### [EXERCISE OBJECTIVE]
Could you please return each line of the data that has the word "camera"?

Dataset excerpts
--

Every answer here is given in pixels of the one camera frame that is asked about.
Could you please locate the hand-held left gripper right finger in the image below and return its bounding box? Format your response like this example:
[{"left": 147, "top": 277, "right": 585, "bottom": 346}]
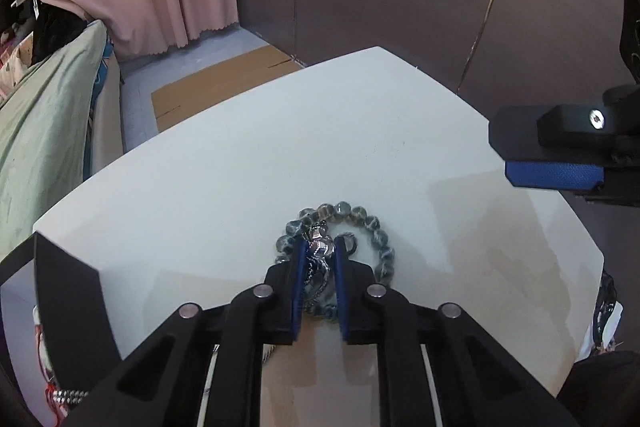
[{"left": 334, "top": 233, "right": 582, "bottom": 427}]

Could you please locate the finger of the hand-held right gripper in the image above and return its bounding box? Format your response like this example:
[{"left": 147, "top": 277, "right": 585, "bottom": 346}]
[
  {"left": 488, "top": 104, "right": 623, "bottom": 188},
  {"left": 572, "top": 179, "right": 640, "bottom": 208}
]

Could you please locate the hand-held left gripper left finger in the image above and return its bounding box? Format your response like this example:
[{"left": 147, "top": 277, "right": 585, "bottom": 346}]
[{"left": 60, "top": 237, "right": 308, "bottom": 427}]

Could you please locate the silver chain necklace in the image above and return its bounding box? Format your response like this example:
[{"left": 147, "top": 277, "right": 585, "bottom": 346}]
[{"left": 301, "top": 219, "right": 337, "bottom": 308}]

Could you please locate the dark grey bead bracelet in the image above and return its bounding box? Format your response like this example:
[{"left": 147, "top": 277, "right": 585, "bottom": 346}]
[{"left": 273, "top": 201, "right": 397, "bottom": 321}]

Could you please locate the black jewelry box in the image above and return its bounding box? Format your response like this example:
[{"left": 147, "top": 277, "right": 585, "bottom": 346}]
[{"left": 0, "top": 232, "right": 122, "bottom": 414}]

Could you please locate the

--

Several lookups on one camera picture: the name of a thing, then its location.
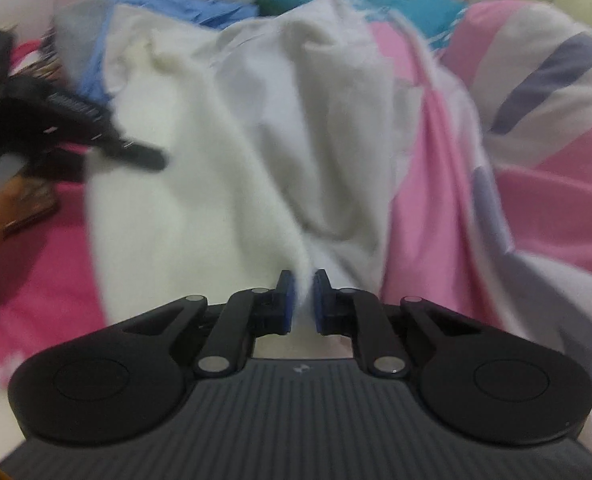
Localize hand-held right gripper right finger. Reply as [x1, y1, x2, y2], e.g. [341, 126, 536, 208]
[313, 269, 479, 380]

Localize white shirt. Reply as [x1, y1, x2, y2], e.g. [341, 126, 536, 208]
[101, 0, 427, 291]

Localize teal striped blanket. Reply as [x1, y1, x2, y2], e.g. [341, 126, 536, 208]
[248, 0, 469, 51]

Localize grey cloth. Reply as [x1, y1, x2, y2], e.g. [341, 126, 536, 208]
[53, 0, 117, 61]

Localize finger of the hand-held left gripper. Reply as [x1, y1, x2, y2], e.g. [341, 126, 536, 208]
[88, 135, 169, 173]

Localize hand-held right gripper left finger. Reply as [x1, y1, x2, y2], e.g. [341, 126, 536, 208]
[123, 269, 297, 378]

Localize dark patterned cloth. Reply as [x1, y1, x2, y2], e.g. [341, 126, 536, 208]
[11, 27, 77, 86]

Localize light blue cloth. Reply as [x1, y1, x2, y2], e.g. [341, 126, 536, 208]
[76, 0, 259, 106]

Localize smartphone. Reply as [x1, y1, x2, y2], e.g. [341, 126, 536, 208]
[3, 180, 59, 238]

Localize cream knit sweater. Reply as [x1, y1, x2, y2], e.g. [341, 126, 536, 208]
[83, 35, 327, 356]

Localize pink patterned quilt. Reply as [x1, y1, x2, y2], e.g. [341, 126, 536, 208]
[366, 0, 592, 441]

--

### [WORKED SOLUTION]
Every answer here is given in pixels of the one camera frame that is asked about.
Several lookups on one camera picture: the name of a thing, then its location.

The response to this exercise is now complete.